What to do:
In the material below, the lines containing the word "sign" are required; copy each of them.

Extracted material:
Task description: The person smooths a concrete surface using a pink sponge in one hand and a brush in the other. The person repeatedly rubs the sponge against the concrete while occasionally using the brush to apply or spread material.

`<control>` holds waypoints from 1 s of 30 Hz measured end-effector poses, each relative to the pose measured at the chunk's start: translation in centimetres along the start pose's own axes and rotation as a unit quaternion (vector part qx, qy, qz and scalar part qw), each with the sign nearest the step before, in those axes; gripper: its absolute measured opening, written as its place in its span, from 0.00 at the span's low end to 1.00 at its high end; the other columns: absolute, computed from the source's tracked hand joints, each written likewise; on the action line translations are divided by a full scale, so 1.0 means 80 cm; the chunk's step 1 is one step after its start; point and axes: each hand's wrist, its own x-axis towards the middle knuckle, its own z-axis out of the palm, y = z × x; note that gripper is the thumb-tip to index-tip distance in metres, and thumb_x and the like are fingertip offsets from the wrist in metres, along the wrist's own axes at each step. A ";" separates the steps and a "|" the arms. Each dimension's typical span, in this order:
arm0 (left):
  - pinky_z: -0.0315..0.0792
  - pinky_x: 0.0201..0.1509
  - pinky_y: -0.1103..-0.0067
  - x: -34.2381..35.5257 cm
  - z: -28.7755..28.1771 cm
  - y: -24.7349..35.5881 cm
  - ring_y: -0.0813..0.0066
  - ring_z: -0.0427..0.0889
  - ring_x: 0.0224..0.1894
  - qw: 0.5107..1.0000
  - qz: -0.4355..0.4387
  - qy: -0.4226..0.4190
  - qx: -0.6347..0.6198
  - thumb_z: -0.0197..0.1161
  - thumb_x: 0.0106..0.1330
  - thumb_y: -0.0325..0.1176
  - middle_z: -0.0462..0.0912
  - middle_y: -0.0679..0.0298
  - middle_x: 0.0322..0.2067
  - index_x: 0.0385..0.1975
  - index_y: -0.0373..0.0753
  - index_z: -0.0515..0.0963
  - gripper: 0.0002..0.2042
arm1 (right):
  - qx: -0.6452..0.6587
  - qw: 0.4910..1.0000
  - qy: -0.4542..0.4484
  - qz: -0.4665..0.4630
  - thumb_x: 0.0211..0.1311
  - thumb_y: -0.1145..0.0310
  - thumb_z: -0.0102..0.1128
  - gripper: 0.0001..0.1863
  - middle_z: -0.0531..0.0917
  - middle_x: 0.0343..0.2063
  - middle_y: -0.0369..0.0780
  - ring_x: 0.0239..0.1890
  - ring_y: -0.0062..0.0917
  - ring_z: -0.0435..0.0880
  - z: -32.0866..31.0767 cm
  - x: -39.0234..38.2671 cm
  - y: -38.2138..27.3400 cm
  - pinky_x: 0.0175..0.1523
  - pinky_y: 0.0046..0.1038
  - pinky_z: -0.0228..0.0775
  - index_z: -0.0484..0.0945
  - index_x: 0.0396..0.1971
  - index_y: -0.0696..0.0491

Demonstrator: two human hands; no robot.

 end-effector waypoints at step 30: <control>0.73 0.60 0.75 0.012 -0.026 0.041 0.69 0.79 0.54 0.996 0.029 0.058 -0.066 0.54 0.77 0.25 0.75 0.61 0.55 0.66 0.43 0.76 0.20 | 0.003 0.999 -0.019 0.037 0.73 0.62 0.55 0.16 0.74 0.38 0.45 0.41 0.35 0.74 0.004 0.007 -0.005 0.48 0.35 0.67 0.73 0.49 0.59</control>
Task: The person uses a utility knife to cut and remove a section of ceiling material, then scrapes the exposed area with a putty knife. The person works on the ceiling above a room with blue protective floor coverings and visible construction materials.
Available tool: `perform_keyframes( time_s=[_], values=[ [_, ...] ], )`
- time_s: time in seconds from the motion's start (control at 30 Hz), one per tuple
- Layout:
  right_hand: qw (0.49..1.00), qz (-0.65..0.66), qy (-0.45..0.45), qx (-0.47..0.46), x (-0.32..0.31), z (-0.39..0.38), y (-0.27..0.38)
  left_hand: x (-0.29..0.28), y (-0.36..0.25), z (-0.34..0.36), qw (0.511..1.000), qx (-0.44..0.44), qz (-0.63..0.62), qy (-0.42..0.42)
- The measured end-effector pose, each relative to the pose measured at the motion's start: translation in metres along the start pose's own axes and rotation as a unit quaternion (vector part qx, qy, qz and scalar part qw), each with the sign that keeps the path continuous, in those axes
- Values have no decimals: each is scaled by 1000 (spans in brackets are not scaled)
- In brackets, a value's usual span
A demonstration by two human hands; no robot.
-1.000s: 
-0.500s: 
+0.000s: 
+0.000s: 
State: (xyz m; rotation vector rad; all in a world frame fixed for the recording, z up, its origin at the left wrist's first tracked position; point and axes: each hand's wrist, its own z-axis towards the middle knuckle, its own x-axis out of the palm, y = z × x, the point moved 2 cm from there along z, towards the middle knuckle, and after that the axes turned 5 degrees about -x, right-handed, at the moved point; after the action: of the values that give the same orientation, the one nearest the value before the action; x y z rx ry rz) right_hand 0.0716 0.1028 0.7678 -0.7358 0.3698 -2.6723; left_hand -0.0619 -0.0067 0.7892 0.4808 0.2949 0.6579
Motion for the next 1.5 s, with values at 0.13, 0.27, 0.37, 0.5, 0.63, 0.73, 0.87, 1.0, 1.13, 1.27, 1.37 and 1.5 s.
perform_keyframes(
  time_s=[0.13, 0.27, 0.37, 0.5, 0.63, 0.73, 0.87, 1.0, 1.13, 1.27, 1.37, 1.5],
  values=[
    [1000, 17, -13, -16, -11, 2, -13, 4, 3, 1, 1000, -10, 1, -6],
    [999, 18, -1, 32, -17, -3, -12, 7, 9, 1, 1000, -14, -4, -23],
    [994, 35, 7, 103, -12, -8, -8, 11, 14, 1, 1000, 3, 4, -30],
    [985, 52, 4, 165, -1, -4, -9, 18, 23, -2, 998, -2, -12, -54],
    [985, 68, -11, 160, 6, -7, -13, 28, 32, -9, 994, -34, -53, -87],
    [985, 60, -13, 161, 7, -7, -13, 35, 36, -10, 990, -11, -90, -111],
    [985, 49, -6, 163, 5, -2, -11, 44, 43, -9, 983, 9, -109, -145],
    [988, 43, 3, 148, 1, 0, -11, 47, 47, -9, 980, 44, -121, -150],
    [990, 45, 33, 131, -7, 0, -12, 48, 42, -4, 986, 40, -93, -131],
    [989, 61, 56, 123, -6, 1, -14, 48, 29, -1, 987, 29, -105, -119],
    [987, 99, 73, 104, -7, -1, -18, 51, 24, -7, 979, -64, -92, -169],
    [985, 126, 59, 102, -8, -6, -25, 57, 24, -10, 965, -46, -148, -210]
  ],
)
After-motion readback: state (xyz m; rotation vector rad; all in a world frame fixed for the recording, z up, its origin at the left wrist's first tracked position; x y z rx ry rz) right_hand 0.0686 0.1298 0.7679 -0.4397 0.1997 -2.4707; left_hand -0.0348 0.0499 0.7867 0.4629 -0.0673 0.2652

Result of the task:
`<control>` holds waypoints from 1 s of 30 Hz measured end-effector poses, each relative to the pose measured at the chunk's start: translation in centimetres along the start pose's own axes and rotation as a unit quaternion (vector part qx, qy, qz and scalar part qw), each with the sign nearest the step before, in those axes; gripper: its absolute measured opening, written as its place in its span, from 0.00 at the span's low end to 1.00 at its high end; the other columns: absolute, computed from the source's tracked hand joints, each written likewise; on the action line translations are divided by a full scale, so 1.0 means 80 cm; the chunk's step 1 is one step after its start; point and axes: each hand's wrist, its own x-axis towards the middle knuckle, its own z-axis out of the palm, y = z × x; note that gripper is the thumb-tip to index-tip distance in metres, and thumb_x and the like are fingertip offsets from the wrist in metres, along the wrist's own axes at each step. A ";" separates the steps and a "|" the arms. Each dimension's typical span, in this order:
- The measured end-effector pose, each relative to the pose measured at the motion's start: translation in metres along the start pose's own axes and rotation as a unit quaternion (vector part qx, qy, qz and scalar part qw), each with the sign that keeps the path continuous, in those axes

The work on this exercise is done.